Nature is about balance. When things go off-balance problems arise. A yoga practice is not complete without an element of balance in it.
In ‘Beyond Asanas‘ I talk about the significance of trees and why a pose is dedicated to trees. Trees have played an important role in the dissemination of knowledge from guru to shishya. I talk about the beginning of this parampara in Chapter 30 of Beyond Asanas: The Myths and Legends Behind Yogic Postures.
When you first start to practice the Vrikshasana focusing on balance is inevitable. However, I’ve seen students practicing it as though balance is all there is to it. Many teachers also encourage this notion. To aide the balance students are allowed to place the foot of their bent leg on the shin or next to the knee of the other leg. In one case I’ve seen a student rest the foot on top of the knee of the straight leg.

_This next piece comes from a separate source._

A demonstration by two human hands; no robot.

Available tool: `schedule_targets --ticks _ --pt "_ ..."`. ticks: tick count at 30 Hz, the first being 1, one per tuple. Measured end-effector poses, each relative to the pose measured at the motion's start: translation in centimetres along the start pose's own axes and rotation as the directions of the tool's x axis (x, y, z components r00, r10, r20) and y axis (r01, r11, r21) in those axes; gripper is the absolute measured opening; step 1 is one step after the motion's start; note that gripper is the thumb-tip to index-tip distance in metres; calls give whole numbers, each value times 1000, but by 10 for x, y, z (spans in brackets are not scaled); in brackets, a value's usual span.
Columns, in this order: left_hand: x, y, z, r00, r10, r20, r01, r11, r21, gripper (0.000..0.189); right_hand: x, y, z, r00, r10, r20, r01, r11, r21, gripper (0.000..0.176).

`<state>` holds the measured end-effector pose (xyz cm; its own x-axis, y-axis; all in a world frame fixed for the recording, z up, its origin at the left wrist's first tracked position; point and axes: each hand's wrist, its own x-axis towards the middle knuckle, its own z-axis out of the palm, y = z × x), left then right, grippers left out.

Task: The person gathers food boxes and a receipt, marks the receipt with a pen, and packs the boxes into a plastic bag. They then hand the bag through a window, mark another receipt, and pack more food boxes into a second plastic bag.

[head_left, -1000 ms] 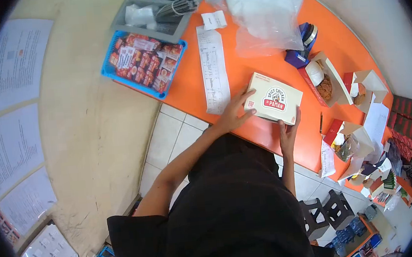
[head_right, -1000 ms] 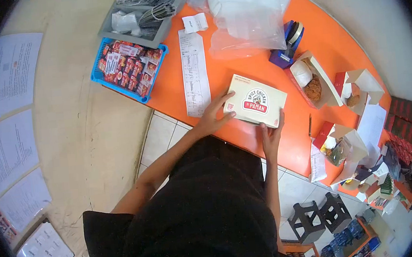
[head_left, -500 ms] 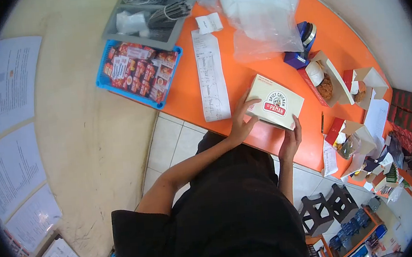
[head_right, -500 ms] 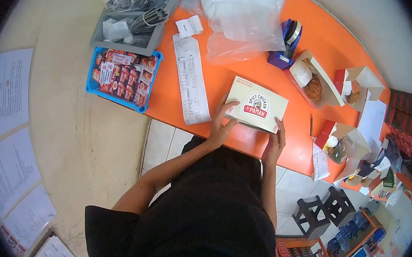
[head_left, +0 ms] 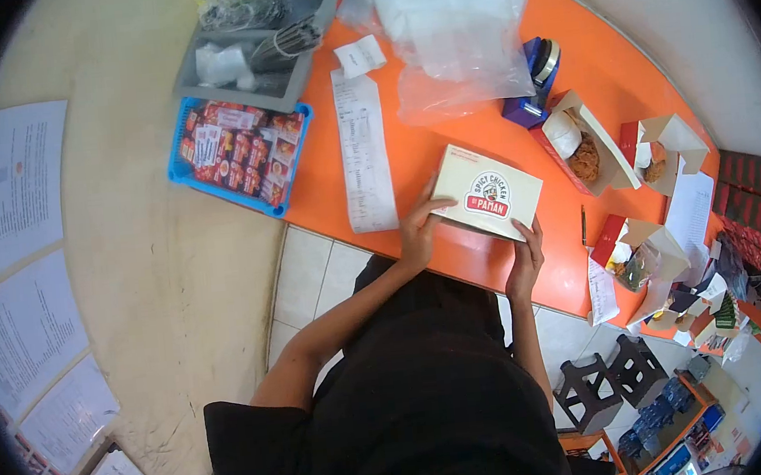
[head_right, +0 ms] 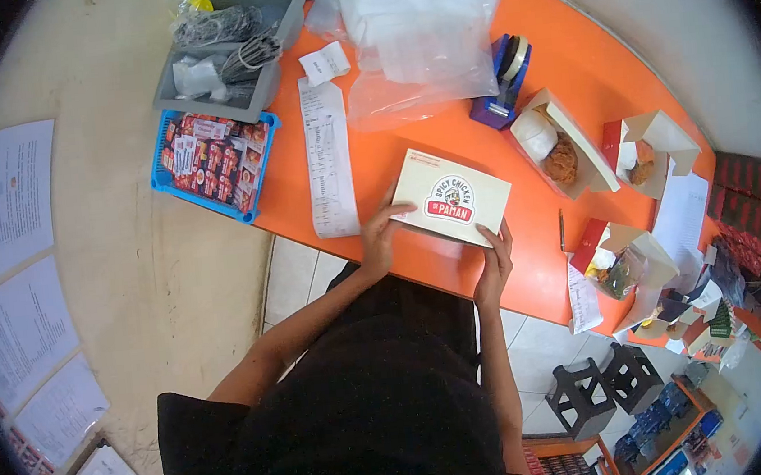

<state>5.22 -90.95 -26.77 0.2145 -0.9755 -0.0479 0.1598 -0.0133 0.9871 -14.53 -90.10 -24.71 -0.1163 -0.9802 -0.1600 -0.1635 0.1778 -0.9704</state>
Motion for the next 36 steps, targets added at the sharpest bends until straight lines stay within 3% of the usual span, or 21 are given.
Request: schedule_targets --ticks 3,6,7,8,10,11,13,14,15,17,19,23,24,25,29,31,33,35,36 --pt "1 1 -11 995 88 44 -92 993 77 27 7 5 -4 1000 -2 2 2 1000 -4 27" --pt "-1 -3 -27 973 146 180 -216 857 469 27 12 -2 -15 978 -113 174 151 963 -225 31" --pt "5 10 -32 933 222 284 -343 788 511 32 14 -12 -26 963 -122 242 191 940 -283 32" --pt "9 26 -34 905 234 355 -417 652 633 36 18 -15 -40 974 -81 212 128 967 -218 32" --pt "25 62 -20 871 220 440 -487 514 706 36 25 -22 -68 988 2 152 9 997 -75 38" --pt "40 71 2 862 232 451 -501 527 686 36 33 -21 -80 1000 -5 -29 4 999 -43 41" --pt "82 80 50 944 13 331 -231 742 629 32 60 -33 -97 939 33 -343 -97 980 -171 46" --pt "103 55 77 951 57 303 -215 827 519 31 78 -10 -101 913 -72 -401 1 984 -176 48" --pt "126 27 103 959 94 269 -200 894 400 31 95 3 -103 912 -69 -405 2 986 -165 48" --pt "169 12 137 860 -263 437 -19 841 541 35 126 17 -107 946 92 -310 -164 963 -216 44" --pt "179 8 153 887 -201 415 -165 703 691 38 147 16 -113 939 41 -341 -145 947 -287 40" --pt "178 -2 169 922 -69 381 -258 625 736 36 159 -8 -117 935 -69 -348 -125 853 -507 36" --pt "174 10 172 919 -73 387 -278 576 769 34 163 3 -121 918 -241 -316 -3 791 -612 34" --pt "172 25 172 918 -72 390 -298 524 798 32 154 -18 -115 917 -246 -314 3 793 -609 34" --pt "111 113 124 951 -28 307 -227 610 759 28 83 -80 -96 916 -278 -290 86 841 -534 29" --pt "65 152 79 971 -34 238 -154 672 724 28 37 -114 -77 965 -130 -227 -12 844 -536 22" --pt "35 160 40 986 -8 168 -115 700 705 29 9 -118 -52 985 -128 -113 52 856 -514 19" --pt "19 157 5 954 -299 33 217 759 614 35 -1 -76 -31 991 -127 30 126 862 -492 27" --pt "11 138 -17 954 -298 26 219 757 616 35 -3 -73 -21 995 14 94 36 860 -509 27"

Balancing is only one aspect of this asana. The Vrkshasana, when practiced correctly requires you to engage the groin. The ability to do so has an impact on how well you can execute this posture. Try it yourself. The spine, the groin, the hips, the abdomen…all behave very differently depending on the placement of the foot of the bent leg. There is a unique ‘hold’ that occurs, the nature of which varies with the positioning of the bent leg.
Once you overcome the challenge of balance, you must start doing the internal work of the posture. What you must work on now is the mula bandha, which will bring more stability to the posture. The stronger the bandha, the taller and steadier you will be in the tree pose.
- Stand in Tadasana
- Shift your weight to your left leg.
- Place your right foot close to the groin, with your toes pointing down. Make sure the knee points outwards, to give your hips a wide opening.
- Keep your gaze focused and form a namaskar with your hands above your head.
- Repeat on the other side.
Start in the Tadasana. Keep the thighs engaged and rolled in. The body weight should be distributed evenly on both feet.
The position of the heel makes a difference to the practice of the asana. Don’t be content with resting the foot just anywhere on the leg. Work on getting it closer to the groin.
Read more about the benefits and contraindications of the vrikshasana in ‘Beyond Asanas: The Myths and Legends Behind Yogic Postures‘. The book was published this year by Penguin Random House. The book contains beautiful images of the asanas taken by Joel Koechlin, along with a foreword by Kalki Koechlin. Available on Amazon and Flipkart and at your nearest bookstore.
I love the basics. Even though advanced yoga poses can be exciting, there is still something lovely about the simplicity of the basics. Basic asanas are like the comfort food of yoga.
My schedule has changed a little bit for this month, so I now have Devki’s class on Wednesdays from 7.45-9 am.
In today’s class we focused on the groin. I’ve been here for a month and so far I haven’t done a blog on any class I’ve attended, but today’s class was different from any so far. We focused on the spine and the root of the spine (moola). We were supposed to grip the spine and the root throughout the sequence. We started with the Swastikasana and went on to the Baddhakonasana.
The class had a pleasant tempo. It didn’t feel like I was struggling in the asanas and pushing my limits. Yet, as the class progressed I could clearly feel that I was settling into the asanas rather than fighting my way into them. As though my limbs were moulding and unfolding effortlessly. I feel I was discovering what the body can do when the mind is quiet and the ego recedes. By the time we got to the Trikonasana I felt light and lithe and it was the best Trikonasana I’ve done while here in Pune.
I always learn something new in Devki’s class. And it’s always something fascinating. The Vrkshasana/Tree Pose is perhaps the first balancing posture that we learn in yoga class. Over the years I’ve heard a lot about the symbolism associated with this pose. The more common ones are to be rooted and strong and to find balance despite what is happening around you. But today Devki said be like a tree and provide shade and protection to all that come to you. A tree doesn’t judge a good person or bad, an animal or a human. It provides shade, protection and relief to one and all.
Although as human beings we are constantly evolving and growing (as we should), we can also be like the tree and ensure that external factors don’t diminish our light or detract us from the work that we are meant to do. We should be compassionate towards all who we come in contact with and see the larger picture even in the midst of the most sticky situations. The tree that provides protection is larger than those that come to it for relief and has a greater purpose. Think about this when practicing your Vrkshasana next time.
Towards the end of the class we went into Baddhakonasana once again and performed it like the Savasana – with the intent of relaxing the body. I couldn’t help but smile when I realized my spine, the root (moola) of the spine and the posture had all come together effortlessly in the Baddhakonasana.